───── Records to use ─────
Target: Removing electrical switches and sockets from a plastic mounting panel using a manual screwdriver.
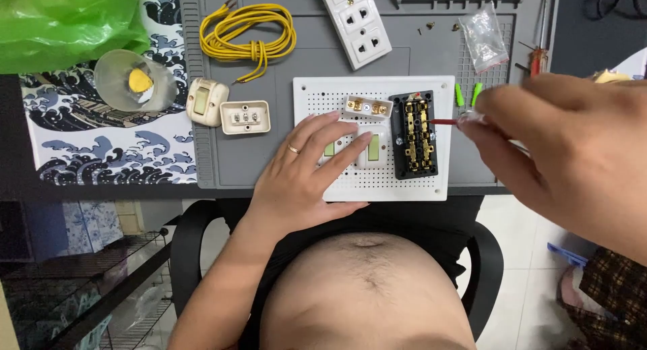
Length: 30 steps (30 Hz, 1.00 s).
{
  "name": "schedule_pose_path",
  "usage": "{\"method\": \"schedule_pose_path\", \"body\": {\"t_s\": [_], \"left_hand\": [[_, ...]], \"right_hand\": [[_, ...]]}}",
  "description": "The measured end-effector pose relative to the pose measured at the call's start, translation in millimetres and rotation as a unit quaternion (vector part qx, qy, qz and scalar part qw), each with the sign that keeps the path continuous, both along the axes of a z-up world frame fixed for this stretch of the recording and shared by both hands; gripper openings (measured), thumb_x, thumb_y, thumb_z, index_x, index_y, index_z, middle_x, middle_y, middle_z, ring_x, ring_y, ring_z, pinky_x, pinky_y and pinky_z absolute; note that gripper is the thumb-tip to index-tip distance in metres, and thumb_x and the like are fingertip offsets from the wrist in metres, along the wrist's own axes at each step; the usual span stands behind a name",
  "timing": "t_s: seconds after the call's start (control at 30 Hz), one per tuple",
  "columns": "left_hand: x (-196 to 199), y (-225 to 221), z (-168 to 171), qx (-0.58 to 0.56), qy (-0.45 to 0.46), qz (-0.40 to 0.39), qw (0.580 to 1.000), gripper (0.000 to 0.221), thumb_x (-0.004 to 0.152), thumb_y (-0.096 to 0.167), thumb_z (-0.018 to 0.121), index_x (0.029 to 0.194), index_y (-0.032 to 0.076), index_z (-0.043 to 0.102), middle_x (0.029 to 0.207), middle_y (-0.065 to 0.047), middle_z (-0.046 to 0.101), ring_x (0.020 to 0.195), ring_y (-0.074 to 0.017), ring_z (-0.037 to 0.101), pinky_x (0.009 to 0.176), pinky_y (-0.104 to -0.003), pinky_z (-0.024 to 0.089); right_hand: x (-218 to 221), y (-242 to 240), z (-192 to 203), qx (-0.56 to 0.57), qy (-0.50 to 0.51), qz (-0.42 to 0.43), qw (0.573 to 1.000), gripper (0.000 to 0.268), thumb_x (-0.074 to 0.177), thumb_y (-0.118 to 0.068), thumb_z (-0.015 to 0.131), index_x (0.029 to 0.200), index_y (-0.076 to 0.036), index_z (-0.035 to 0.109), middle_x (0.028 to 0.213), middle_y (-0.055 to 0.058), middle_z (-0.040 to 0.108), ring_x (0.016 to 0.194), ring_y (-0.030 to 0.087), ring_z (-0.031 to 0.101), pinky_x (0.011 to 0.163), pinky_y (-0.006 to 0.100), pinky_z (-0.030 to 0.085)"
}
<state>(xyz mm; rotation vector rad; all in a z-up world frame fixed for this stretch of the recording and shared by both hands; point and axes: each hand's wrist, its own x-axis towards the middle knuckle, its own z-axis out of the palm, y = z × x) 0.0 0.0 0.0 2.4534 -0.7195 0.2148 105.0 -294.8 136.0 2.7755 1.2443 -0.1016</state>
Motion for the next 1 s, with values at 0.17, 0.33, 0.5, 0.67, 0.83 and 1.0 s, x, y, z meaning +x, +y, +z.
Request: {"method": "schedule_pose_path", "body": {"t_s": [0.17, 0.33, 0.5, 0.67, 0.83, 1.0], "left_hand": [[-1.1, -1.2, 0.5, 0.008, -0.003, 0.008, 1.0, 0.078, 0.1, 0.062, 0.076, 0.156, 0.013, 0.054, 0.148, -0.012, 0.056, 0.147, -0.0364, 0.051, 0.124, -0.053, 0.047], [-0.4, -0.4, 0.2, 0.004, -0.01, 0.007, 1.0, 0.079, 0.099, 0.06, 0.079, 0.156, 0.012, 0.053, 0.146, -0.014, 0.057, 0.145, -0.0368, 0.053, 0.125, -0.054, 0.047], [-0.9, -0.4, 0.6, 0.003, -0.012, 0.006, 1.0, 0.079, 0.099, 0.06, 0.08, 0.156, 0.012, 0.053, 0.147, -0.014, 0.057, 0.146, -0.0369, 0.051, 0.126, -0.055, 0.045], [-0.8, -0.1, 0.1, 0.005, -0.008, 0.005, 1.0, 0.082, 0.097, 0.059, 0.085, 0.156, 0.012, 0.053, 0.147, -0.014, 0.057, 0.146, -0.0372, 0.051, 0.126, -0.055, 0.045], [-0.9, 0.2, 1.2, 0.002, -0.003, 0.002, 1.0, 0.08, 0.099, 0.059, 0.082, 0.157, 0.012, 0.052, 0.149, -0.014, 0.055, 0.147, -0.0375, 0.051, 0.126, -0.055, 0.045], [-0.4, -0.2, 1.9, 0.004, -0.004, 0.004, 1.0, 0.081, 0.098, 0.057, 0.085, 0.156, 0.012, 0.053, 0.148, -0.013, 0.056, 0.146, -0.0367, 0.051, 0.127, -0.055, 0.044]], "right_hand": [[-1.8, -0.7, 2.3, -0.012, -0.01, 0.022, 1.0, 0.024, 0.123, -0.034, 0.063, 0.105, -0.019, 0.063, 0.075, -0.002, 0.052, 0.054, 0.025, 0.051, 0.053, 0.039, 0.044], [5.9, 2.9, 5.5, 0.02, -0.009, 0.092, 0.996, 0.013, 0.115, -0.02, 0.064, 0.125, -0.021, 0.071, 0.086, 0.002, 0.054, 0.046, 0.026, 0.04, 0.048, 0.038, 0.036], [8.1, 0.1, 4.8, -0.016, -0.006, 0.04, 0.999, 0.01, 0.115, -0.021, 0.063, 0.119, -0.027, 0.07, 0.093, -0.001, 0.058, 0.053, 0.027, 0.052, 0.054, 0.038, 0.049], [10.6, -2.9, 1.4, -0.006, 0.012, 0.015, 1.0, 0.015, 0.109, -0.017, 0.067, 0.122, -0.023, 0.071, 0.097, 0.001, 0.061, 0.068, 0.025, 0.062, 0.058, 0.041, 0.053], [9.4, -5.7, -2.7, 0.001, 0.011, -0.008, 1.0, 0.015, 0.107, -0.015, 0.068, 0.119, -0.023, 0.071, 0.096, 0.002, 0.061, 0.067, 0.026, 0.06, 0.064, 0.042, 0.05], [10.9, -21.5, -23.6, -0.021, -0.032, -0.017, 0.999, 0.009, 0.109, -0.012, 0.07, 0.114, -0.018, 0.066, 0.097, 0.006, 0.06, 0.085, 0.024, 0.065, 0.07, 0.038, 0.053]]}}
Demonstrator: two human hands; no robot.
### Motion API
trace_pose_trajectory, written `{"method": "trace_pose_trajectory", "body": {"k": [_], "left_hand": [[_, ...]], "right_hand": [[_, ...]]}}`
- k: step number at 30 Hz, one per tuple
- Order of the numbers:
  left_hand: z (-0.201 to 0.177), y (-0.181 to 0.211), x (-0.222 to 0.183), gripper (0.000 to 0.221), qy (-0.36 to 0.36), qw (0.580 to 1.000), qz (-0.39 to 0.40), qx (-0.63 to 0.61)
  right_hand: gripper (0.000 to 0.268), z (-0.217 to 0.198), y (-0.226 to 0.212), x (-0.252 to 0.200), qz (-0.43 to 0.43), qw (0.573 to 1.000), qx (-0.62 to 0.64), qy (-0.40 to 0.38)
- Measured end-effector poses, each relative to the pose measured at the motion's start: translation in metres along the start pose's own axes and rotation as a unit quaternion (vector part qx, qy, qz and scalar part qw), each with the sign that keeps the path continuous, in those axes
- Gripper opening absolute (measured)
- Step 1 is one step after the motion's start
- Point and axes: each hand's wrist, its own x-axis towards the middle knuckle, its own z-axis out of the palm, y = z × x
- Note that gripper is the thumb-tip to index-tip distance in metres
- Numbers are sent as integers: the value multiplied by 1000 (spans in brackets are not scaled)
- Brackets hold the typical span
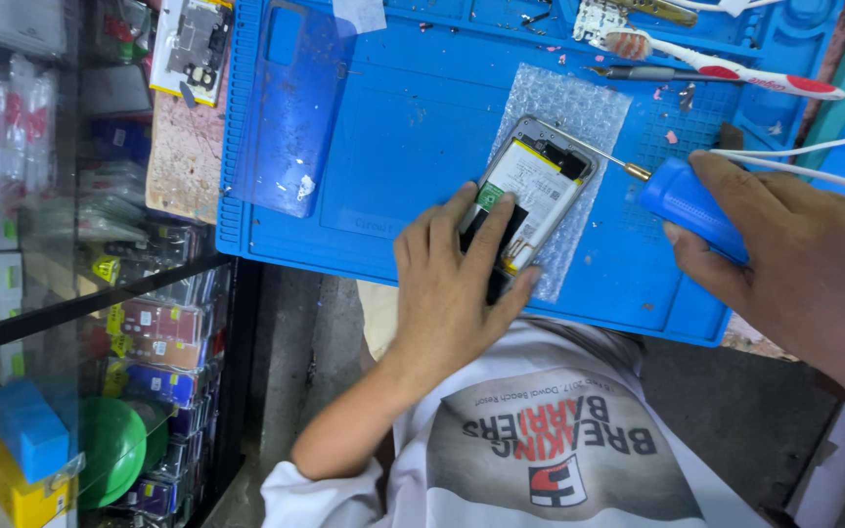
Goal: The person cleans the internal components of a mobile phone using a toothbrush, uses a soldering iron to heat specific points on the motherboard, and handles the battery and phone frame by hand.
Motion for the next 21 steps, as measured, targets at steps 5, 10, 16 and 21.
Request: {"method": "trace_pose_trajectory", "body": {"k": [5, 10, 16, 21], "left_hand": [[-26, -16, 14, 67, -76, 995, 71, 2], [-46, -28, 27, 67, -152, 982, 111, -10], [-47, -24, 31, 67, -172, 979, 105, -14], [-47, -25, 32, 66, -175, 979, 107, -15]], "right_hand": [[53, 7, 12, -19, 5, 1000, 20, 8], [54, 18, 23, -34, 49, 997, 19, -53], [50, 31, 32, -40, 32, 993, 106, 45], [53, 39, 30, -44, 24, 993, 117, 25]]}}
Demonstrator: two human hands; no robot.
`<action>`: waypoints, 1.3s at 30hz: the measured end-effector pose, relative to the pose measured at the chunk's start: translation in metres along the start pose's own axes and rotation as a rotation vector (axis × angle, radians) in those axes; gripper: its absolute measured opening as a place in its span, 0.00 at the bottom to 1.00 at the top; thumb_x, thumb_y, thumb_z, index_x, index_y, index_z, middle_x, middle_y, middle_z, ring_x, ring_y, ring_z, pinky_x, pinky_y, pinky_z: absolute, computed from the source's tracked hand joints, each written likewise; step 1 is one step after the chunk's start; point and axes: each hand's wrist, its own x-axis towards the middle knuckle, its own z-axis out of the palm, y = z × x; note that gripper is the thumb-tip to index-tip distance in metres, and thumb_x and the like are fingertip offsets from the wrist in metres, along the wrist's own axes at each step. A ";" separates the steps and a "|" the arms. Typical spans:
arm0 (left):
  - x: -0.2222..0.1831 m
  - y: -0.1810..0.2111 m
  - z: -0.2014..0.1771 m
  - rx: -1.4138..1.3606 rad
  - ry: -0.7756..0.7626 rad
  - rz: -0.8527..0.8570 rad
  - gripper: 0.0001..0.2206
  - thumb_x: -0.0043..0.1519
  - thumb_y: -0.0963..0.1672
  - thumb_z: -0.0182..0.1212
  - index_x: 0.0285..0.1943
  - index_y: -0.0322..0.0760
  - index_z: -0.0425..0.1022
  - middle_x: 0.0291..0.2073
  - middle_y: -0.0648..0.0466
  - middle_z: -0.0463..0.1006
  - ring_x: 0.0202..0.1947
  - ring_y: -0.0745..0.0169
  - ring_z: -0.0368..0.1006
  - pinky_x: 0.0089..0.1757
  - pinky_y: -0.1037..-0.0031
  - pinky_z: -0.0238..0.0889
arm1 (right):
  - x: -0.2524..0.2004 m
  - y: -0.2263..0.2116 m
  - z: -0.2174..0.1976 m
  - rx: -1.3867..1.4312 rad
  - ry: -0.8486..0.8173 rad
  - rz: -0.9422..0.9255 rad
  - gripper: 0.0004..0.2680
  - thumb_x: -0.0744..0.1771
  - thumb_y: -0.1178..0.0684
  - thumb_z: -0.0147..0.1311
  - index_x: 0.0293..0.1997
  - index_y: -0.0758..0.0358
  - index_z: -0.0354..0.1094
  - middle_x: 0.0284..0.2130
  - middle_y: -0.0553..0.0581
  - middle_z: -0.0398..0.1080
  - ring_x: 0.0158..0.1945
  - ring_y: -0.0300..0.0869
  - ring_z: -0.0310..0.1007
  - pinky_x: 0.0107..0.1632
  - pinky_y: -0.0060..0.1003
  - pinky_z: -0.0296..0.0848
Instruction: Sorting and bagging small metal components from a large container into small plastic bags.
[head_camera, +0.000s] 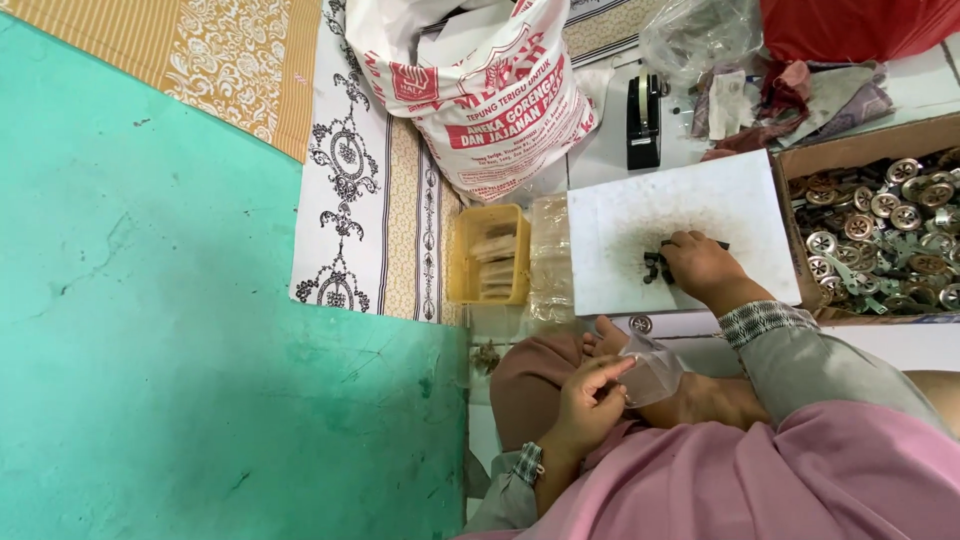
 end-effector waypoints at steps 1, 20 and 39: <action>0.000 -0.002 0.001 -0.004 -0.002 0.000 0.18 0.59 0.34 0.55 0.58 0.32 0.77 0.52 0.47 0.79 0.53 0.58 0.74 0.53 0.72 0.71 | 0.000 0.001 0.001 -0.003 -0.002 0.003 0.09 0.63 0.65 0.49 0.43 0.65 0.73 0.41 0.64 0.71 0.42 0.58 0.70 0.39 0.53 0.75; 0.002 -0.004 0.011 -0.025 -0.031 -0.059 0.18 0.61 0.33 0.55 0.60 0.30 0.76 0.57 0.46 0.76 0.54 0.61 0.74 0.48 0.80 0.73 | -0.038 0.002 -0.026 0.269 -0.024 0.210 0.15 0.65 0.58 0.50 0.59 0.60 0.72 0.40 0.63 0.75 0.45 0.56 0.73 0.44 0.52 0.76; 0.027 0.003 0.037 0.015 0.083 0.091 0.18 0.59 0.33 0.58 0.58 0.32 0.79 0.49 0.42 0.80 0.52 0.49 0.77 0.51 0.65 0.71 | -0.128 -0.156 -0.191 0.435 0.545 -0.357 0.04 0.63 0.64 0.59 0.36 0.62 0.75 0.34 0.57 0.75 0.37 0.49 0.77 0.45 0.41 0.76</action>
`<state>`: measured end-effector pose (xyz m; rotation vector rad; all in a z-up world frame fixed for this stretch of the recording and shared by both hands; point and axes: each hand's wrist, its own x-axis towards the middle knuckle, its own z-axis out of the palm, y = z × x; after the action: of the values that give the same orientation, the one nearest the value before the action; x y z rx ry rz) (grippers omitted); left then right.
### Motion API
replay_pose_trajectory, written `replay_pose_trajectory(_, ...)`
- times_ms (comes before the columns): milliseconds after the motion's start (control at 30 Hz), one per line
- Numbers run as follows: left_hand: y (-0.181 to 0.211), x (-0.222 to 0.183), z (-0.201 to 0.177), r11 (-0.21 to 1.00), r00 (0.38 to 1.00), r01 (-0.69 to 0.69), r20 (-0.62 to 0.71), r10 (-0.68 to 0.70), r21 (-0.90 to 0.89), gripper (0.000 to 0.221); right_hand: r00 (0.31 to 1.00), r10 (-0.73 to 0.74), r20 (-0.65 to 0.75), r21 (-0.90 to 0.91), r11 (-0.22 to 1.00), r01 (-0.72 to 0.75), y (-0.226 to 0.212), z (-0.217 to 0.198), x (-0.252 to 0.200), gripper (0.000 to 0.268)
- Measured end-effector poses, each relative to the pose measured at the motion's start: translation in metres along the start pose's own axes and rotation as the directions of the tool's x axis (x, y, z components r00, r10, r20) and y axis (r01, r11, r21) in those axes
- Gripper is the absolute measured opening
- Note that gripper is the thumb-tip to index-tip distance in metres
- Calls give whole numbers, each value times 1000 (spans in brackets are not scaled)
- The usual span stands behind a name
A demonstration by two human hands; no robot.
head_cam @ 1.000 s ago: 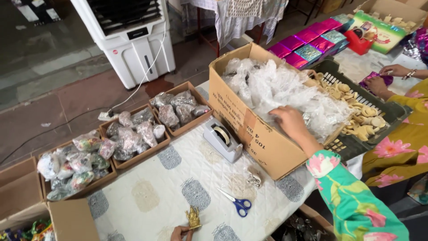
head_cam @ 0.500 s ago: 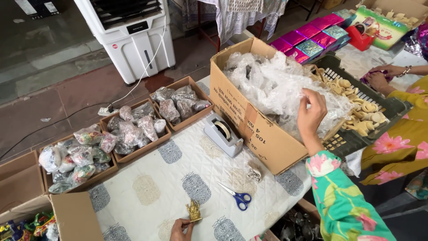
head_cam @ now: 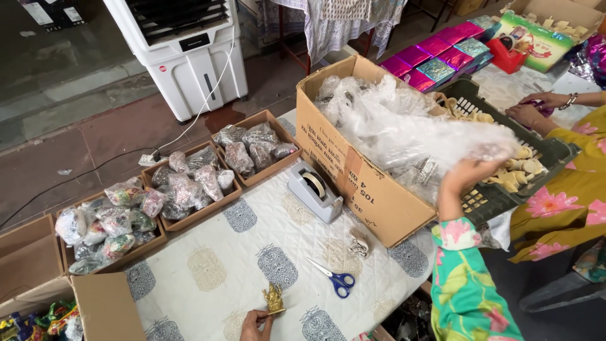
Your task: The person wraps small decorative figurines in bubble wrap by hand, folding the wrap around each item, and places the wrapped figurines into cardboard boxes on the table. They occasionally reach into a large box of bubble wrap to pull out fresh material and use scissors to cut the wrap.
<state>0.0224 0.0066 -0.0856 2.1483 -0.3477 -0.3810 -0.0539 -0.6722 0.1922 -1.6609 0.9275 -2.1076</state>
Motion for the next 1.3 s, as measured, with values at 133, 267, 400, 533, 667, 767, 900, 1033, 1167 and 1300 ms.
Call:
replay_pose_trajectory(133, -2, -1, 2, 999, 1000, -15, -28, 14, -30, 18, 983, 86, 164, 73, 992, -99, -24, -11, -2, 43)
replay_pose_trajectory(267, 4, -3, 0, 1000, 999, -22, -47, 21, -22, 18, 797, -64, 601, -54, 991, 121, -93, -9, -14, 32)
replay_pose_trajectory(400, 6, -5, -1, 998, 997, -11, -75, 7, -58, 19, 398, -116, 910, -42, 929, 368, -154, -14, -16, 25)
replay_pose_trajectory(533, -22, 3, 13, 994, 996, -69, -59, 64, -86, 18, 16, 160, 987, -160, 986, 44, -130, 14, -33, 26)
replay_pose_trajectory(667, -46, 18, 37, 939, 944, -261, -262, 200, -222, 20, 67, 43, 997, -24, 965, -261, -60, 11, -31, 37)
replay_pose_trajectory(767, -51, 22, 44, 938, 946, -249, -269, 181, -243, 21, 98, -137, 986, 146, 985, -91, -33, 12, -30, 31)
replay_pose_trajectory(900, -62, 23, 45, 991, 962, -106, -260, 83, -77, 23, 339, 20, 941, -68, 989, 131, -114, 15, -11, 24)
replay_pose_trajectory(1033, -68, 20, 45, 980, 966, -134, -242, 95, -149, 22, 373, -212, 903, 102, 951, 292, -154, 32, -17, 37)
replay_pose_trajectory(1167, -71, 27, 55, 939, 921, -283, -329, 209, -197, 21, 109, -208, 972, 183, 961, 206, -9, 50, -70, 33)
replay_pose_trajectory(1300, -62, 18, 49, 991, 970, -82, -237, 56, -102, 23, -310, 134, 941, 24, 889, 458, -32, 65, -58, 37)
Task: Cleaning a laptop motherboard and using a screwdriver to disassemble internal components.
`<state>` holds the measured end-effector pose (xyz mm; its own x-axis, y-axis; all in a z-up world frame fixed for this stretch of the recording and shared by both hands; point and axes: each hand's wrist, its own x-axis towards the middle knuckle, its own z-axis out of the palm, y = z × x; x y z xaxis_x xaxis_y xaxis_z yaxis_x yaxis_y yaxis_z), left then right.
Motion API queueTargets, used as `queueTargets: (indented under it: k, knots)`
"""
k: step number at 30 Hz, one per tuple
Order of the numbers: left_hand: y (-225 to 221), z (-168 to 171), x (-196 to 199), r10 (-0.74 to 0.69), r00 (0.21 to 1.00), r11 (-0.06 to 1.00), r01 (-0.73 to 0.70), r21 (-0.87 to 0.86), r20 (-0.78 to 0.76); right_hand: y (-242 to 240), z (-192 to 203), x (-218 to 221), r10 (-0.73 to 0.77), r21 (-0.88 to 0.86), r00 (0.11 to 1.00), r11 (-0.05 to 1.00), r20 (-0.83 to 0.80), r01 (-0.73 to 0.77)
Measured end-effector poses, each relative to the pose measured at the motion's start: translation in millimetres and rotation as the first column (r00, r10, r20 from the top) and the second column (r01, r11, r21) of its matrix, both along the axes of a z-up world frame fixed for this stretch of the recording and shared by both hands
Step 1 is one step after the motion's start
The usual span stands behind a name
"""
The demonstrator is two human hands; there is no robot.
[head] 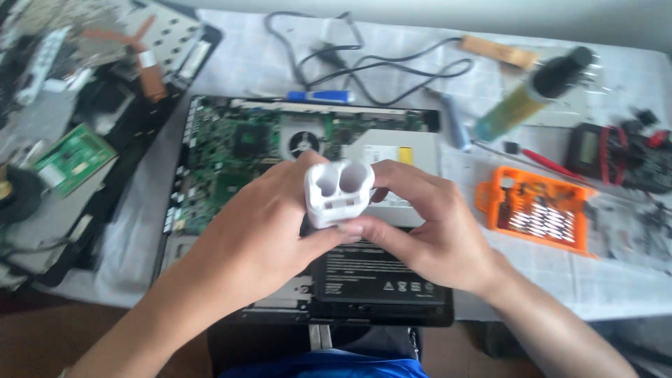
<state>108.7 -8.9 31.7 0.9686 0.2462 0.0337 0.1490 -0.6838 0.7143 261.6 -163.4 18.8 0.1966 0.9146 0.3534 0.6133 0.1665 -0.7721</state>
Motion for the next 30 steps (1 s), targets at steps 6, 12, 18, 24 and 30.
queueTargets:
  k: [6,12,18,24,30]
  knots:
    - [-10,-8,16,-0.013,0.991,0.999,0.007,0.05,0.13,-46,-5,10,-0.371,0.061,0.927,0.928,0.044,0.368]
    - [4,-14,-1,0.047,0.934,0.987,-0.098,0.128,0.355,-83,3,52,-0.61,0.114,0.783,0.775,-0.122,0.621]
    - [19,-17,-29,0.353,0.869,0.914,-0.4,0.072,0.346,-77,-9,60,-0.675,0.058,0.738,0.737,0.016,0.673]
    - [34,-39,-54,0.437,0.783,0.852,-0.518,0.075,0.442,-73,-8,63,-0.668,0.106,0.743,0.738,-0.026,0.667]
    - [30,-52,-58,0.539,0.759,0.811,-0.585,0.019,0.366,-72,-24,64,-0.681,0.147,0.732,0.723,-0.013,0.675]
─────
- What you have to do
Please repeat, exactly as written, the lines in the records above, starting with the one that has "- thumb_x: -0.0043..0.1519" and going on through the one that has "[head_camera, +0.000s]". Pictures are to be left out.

- Solution to the problem
  - thumb_x: -0.0043..0.1519
  - thumb_y: -0.0963..0.1672
  - thumb_z: -0.0182..0.1212
  - index_x: 0.0285..0.1943
  - index_y: -0.0322..0.0760
  - index_z: -0.0425..0.1022
  - middle_x: 0.0291..0.2073
  - middle_y: -0.0648..0.0466
  - middle_z: -0.0463..0.1006
  - ring_x: 0.0202..0.1947
  - ring_y: -0.0745..0.0169
  - ring_z: -0.0368..0.1006
  - pinky_x: 0.0089..0.1757
  - pinky_y: -0.1037..-0.0031
  - pinky_z: -0.0238..0.0889
arm1 (right):
  - x: -0.2524..0.2004 m
  - y: -0.2263..0.2116 m
  - z: -0.2174..0.1976 m
  - rx: -1.3867..1.4312 rad
  - ry: -0.8486..0.8173 rad
  - rz: -0.9422..0.9255 rad
  - gripper: 0.0004..0.2680
  - thumb_x: -0.0744..0.1771
  - thumb_y: -0.1178..0.0684
  - thumb_z: -0.0147..0.1311
  - index_x: 0.0293..0.1997
  - index_y: -0.0758..0.0358
  - index_z: -0.0354..0.1094
  - middle_x: 0.0284..0.2130
  - middle_y: -0.0553..0.0581
  - middle_z: -0.0398..0.1080
  - ring_x: 0.0158..0.1945
  - ring_y: -0.0300..0.0869
  - ring_z: -0.0310..0.1007
  - pinky_x: 0.0107..0.1632
  - pinky_y: -0.0060..0.1003
  - pinky_z: -0.0296..0.0848
Instruction: Sorting and bagging small metal components from a large container into small plastic bags.
[head_camera, +0.000s] 

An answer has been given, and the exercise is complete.